Below is the code where I experimented with this process.

import {secp256r1} from '@noble/curves/p256'
import sha256 from 'sha256';

async function test2() {
    let pub = 'MFkwEwYHKoZIzj0CAQYIKoZIzj0DAQcDQgAEdhwCW3YdenxtS_2NlEl1kV49SHmi_q1uRBe9_l3grDb1cw4OgIKjqWS9HlAyNrE1bwhrCNw5zCQojG71Y5F8Uw'
    let hexPub = Buffer.from(pub, 'base64').toString('hex')
    console.log(hexPub)
    const mayBeX = '761c025b761d7a7c6d4bfd8d944975915e3d4879a2fead6e4417bdfe5de0ac36' // i want find this public key from signature ( assume i dont know recovery id )
    const mayBeY = 'f5730e0e8082a3a964bd1e503236b1356f086b08dc39cc24288c6ef563917c53' // i want find this public key from signature ( assume i dont know recovery id )

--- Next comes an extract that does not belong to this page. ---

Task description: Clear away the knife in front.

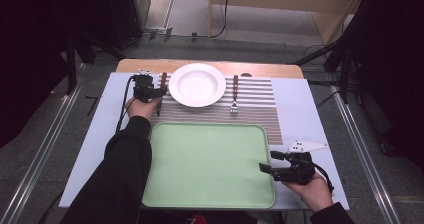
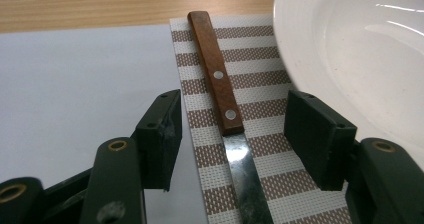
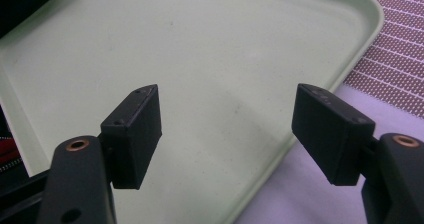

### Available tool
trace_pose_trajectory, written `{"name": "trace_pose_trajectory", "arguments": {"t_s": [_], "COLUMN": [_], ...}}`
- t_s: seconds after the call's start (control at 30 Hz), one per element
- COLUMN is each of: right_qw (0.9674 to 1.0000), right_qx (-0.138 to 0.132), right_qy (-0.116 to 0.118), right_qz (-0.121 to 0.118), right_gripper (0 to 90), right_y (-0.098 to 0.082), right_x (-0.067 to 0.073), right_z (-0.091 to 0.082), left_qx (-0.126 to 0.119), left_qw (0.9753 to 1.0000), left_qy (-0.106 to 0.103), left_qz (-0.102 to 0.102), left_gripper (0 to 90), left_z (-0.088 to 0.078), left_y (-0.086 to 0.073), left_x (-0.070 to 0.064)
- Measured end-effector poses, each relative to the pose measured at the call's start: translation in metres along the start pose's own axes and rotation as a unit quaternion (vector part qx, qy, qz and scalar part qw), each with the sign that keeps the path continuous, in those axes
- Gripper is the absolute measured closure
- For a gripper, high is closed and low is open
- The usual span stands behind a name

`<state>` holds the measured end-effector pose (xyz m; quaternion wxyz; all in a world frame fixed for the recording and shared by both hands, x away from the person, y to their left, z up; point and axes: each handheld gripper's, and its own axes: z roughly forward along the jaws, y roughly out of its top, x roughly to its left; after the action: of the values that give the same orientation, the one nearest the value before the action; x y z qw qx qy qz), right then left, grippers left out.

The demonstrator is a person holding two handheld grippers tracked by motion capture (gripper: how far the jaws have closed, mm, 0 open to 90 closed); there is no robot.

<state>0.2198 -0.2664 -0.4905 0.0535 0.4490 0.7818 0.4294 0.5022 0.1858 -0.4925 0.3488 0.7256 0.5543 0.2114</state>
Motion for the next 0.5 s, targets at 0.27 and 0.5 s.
{"name": "trace_pose_trajectory", "arguments": {"t_s": [0.27,0.5], "right_qw": [1.0,1.0], "right_qx": [0.0,0.0], "right_qy": [0.001,0.001], "right_qz": [0.0,0.001], "right_gripper": [26.8,26.8], "right_y": [0.0,0.0], "right_x": [0.0,0.0], "right_z": [0.0,0.0], "left_qx": [-0.001,0.008], "left_qw": [0.9999,0.9998], "left_qy": [0.014,0.019], "left_qz": [0.004,0.002], "left_gripper": [50.4,59.6], "left_z": [0.004,0.011], "left_y": [-0.001,-0.004], "left_x": [-0.002,-0.004]}}
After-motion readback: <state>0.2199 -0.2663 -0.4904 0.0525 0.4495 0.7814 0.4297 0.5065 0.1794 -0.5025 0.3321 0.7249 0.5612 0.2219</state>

    const testChallengeHex = '49960de5880e8c687434170f6476605b8fe4aeb9a28632c7995cf3ba831d9763050000000047e4a6a9816d7dd36ad0772e8738f9423d147ebf0253cc91c5a0def297d0decb'
    const testHexSig = '3046022100cf4f49499b70e7fcc76193478fedcba4735456d9ca3b4fda3feafe2c16e35b6d022100cb30d5bbbb42eca0fb4dd8b056df2e058db0b8dc63e2f52d137cb580688f4063'

    const msgHash = sha256(Buffer.from(testChallengeHex, 'hex'));
    let sigObj = secp256r1.Signature.fromDER(testHexSig)
    console.log('signature')
    console.log(sigObj.r.toString(16))
    console.log(sigObj.s.toString(16))

    sigObj = sigObj.addRecoveryBit(0)
    console.log(`msgHash`)
    console.log(msgHash)
    console.log('----------------')

    const recovered = sigObj.recoverPublicKey(msgHash);
    console.log(`recovered`)
    console.log(recovered.toHex(false))
    console.log(recovered.toAffine().x.toString(16))
    console.log(recovered.toAffine().y.toString(16))
    console.log('----------------')
    const verified = secp256r1.verify(sigObj, msgHash, recovered.toHex(false))
    console.log(verified)

}

test2().catch(console.log)

Thank you for your interest in my problem.

[paulmillr]

The recovery bit is important for proper recovery. That’s whole point of it. You need to store it somewhere after signature is done if you want to restore it. That’s what Ethereum does.

[hea9549]

@paulmillr then, you mean that it is theoretically correct to verify a single signature with two public keys?

[paulmillr]

Correct, it's called "Exclusive Ownership", and ECDSA does not have this property.

verif 0 02260e3fa4c347cccdcc12e86e2f1a543f679648a31d0b26484da39f75b16b0be0 true
verif 1 03761c025b761d7a7c6d4bfd8d944975915e3d4879a2fead6e4417bdfe5de0ac36 true

EDDSA (ed25519) does not suffer from that problem, when implemented properly.